La historiadora Marina Franco señala que este endurecimiento contó con una amplia aceptación política:
“Los acontecimientos son inseparables de la escalada represiva gubernamental de los años previos. Sólo el conjunto de esos procesos, sumado a los efectos de las acciones guerrilleras de carácter cada vez más terrorista, pudo permitir que en 1975 los sectores militares pusieran en marcha y de manera abierta sus prácticas clandestinas de represión con relativa libertad de acción”.

En este escenario, el radical Hipólito Solari Yrigoyen fue una de las pocas voces que denunció públicamente el uso de la tortura y métodos ilegales por parte de las fuerzas de seguridad. La respuesta de los Montoneros ante esta amenaza fue paradójica; por un lado, reconocieron el peligro, pero por otro, intentaron minimizarlo afirmando que la tortura
“es un combate y se puede ganar”
.

A través de Evita Montonera, la organización difundió cifras internas asegurando que el 95% de casi mil “compañeros caídos” había resistido los interrogatorios con éxito. Se impuso el silencio absoluto como una obligación ética inquebrantable, sentenciando que
“no hay salvación individual: el compañero que canta no alivia su situación y se destruye como persona, porque ha traicionado a los suyos”
.

En octubre de 1975, se formalizó el Código de Justicia Penal Revolucionario, eliminando cualquier margen de tolerancia previo que permitía hablar tras 24 horas de resistencia. El nuevo estándar era el héroe absoluto: sin importar la duración o intensidad del suplicio, revelar cualquier dato se consideraba traición.

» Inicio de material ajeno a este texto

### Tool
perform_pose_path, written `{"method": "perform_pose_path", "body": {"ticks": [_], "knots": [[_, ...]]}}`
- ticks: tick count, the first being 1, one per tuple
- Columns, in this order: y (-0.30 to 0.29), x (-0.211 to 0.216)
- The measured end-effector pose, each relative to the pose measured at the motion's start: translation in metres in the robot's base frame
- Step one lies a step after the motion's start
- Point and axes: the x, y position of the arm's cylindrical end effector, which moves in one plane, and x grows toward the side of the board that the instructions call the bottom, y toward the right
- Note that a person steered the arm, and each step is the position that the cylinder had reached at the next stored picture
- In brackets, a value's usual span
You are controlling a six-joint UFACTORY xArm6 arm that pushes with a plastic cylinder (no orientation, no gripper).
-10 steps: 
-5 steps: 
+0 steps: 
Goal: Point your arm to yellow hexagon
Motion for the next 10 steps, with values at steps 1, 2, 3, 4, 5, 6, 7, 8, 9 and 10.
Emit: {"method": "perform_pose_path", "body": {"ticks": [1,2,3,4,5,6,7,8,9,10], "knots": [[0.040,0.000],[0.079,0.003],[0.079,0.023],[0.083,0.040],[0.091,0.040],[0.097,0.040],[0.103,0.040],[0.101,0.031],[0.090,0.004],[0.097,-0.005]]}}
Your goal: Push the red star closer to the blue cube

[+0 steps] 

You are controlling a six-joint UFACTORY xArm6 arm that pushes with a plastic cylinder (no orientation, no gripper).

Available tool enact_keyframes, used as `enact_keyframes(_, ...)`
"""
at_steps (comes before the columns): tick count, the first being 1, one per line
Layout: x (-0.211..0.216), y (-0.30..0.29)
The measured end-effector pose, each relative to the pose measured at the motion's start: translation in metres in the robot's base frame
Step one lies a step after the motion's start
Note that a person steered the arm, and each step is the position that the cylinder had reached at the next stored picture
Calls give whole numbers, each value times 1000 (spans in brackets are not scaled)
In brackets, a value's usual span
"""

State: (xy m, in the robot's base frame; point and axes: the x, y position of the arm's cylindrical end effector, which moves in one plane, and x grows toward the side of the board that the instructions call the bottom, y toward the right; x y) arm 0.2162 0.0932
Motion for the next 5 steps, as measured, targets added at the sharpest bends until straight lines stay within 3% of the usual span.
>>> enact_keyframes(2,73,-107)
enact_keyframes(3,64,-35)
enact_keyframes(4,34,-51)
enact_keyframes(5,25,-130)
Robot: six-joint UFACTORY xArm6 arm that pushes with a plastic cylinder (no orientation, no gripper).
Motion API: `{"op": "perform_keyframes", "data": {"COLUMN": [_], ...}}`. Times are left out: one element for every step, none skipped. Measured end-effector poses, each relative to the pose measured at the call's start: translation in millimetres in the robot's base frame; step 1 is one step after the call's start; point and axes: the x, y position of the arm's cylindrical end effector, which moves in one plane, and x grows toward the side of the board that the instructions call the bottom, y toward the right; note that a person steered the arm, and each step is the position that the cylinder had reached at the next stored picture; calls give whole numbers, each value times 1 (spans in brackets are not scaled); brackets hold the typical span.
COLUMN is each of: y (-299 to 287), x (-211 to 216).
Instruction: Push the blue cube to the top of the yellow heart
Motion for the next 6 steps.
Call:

La agrupación incluso proporcionaba manuales de conducta para los detenidos: evitar el silencio total, mantener una coartada sólida, desconfiar de los interrogadores, no usar jerga militante, entregar direcciones de viviendas sin valor estratégico y exagerar los gestos de dolor para que el castigo cesara al creer que el reo ya no resistía más.

Finalmente, este estricto código —que incluía delitos como “conspiración” e “insubordinación”— fue utilizado para silenciar las críticas internas. Las sanciones para quienes fallaran a la organización iban desde la degradación y el destierro hasta los trabajos forzados y el fusilamiento, otorgando a la cúpula el poder de aplicar la pena de muerte bajo el cargo de delación, justo cuando la represión externa alcanzaba sus niveles más oscuros.